HOW TO COMPLETE THIS TASK: Retype, word for word, each line between the lines holding "task: mark the region of the target" and "73 113 L 48", inclusive, and leave the rest of the data alone.

Data records
▽

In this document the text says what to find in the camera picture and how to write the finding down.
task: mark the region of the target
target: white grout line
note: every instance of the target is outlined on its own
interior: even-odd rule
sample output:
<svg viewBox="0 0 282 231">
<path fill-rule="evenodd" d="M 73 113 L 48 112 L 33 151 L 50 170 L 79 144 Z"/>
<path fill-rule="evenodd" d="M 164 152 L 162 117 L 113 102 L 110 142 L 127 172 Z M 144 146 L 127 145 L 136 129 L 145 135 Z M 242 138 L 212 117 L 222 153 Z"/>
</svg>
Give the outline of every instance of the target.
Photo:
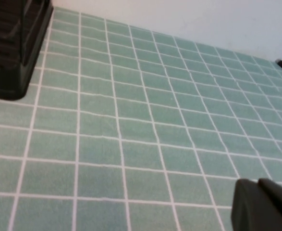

△

TASK OUTPUT:
task: mark the region of the target
target: white grout line
note: every instance of the target is outlined on its own
interior: even-odd rule
sample output:
<svg viewBox="0 0 282 231">
<path fill-rule="evenodd" d="M 73 113 L 48 112 L 33 151 L 50 170 L 79 144 Z"/>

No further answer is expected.